— Problem details —
Entries follow. Give back exactly the lines starting at the one containing "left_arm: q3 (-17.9" and ending at the one containing "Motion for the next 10", and no other lines.

— Data provided —

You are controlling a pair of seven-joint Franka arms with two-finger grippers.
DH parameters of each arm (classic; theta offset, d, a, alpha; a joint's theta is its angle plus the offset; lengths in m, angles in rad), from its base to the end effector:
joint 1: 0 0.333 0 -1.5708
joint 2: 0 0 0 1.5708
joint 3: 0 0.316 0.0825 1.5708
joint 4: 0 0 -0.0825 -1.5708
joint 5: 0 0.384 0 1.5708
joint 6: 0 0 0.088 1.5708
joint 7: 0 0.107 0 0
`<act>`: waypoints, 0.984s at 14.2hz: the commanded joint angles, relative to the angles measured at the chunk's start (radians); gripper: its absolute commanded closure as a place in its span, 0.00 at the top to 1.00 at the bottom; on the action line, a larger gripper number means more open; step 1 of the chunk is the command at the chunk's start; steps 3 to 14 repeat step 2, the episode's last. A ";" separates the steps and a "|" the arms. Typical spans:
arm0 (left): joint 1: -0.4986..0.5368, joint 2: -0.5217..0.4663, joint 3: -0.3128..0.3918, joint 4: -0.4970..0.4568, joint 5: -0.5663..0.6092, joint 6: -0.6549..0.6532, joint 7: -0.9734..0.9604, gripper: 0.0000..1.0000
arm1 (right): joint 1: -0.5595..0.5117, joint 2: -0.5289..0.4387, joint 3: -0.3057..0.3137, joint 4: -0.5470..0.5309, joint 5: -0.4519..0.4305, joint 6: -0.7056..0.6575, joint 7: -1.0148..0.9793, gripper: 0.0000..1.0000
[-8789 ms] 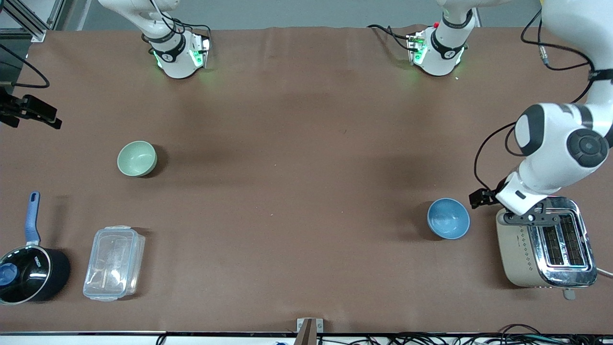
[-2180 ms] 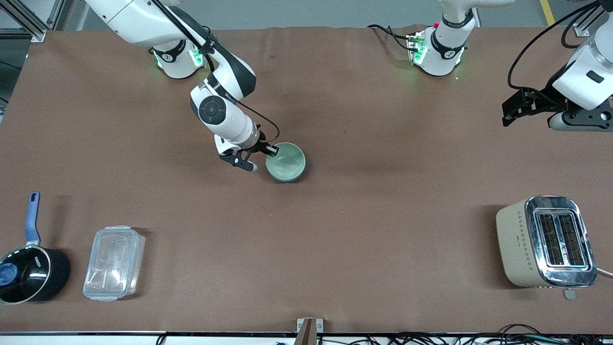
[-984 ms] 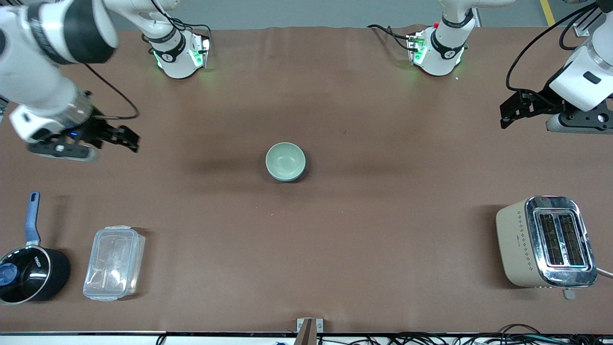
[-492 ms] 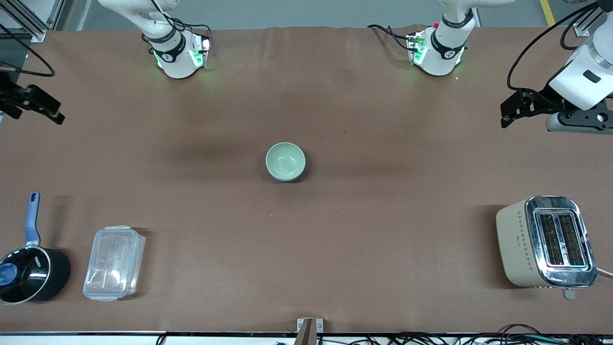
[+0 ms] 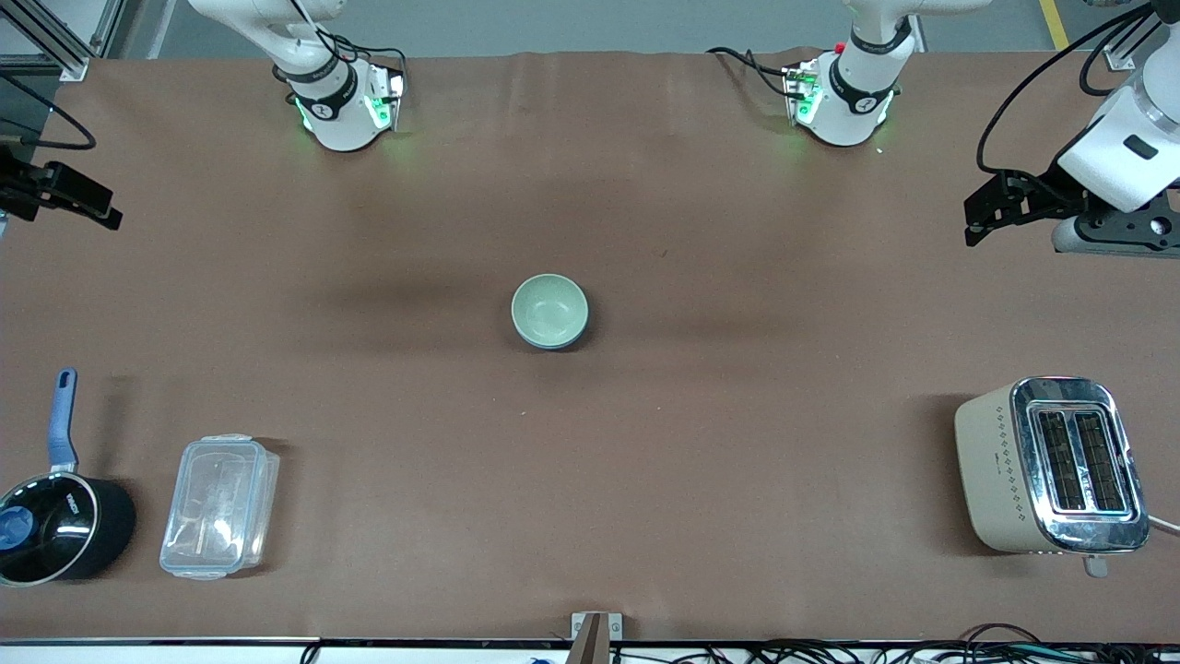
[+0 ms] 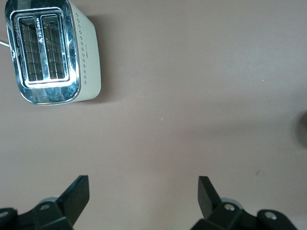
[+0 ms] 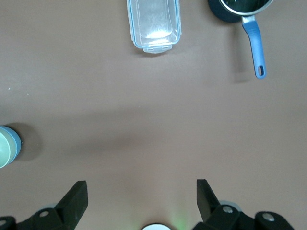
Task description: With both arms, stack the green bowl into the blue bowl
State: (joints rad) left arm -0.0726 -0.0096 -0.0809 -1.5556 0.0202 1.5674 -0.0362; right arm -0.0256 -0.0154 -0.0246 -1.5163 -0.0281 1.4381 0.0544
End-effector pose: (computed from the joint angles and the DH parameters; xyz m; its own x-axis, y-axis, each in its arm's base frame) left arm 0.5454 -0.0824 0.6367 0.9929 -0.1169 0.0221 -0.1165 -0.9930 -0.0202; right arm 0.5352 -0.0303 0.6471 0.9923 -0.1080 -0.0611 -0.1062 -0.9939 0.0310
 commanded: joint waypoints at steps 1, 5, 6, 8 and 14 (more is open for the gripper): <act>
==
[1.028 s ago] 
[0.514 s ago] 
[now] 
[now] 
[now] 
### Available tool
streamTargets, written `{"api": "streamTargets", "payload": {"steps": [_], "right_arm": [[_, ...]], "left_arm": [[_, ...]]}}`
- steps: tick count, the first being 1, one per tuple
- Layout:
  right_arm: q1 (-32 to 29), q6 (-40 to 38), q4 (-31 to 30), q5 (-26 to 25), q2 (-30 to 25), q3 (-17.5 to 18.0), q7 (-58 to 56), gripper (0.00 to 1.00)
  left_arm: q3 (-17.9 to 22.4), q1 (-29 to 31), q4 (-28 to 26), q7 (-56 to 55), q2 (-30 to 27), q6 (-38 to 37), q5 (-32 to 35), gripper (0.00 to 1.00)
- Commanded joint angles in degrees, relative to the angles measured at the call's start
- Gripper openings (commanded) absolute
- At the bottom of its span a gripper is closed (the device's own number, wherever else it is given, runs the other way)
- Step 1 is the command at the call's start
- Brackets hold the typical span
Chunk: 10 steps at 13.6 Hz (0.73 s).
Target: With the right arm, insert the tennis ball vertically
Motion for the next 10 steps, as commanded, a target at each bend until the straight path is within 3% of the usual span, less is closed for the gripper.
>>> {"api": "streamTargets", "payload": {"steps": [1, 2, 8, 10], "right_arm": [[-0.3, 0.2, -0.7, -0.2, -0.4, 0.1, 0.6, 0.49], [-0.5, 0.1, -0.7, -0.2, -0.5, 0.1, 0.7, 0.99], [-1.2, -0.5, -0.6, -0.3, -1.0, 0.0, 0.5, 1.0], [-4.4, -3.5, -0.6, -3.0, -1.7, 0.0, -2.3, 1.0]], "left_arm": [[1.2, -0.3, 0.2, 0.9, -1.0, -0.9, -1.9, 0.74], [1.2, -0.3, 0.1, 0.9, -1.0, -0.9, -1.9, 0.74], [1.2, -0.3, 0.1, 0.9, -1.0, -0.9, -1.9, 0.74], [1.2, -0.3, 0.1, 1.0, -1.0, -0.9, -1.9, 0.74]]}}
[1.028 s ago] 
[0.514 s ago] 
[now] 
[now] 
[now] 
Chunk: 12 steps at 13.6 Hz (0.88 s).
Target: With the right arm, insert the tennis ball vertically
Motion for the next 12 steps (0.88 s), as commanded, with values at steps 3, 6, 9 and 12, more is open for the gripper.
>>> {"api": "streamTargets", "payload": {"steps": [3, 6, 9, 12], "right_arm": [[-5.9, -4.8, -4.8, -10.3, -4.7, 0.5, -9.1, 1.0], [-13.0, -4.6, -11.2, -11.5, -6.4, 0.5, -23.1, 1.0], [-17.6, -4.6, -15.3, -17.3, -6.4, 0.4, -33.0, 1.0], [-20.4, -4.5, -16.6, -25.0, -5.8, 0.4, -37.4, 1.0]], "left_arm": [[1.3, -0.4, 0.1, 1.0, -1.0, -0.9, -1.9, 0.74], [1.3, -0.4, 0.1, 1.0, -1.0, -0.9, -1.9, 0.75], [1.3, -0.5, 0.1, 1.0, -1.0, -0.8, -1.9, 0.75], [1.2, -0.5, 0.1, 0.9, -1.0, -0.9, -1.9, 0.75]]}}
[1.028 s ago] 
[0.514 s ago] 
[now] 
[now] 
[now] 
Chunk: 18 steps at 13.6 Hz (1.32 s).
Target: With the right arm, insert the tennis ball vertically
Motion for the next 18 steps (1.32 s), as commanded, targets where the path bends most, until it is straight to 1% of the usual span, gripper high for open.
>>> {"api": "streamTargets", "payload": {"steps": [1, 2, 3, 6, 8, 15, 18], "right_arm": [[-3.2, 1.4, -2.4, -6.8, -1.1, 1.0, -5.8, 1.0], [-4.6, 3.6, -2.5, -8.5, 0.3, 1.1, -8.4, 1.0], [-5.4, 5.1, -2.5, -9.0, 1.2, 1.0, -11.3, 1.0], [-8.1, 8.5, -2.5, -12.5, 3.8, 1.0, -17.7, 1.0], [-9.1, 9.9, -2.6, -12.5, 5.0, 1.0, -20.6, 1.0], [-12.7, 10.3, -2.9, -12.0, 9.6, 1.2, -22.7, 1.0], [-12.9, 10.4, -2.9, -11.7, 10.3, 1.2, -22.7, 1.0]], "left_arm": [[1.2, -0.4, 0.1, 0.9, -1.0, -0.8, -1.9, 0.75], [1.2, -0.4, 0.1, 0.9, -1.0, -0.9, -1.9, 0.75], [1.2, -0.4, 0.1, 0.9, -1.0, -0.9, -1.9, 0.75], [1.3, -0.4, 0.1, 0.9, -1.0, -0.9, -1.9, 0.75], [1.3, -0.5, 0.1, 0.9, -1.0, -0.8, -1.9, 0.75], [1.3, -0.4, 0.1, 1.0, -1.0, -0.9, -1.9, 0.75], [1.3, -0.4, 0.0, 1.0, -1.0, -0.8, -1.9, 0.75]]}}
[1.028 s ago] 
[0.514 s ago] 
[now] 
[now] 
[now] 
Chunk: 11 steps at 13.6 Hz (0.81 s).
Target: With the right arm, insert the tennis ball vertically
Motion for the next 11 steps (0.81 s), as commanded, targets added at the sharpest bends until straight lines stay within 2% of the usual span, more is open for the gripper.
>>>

— Reply to the exercise —
  left_arm: q3 (-17.9 to 22.4), q1 (-29 to 31), q4 (-28 to 26), q7 (-56 to 55), q2 (-30 to 27), q6 (-38 to 37), q5 (-32 to 35), gripper (0.00 to 1.00)
- Commanded joint angles in degrees, relative to the angles measured at the call's start
- Gripper openings (commanded) absolute
- At the bottom of its span a gripper is closed (the device's own number, wherever else it is given, runs the other way)
- Step 1 is the command at the call's start
- Brackets hold the typical span
Chunk: 10 steps at 13.6 Hz (0.73 s).
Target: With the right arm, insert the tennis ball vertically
Motion for the next 10 steps, as commanded, a target at each bend until the straight path is within 3% of the usual span, less is closed for the gripper.

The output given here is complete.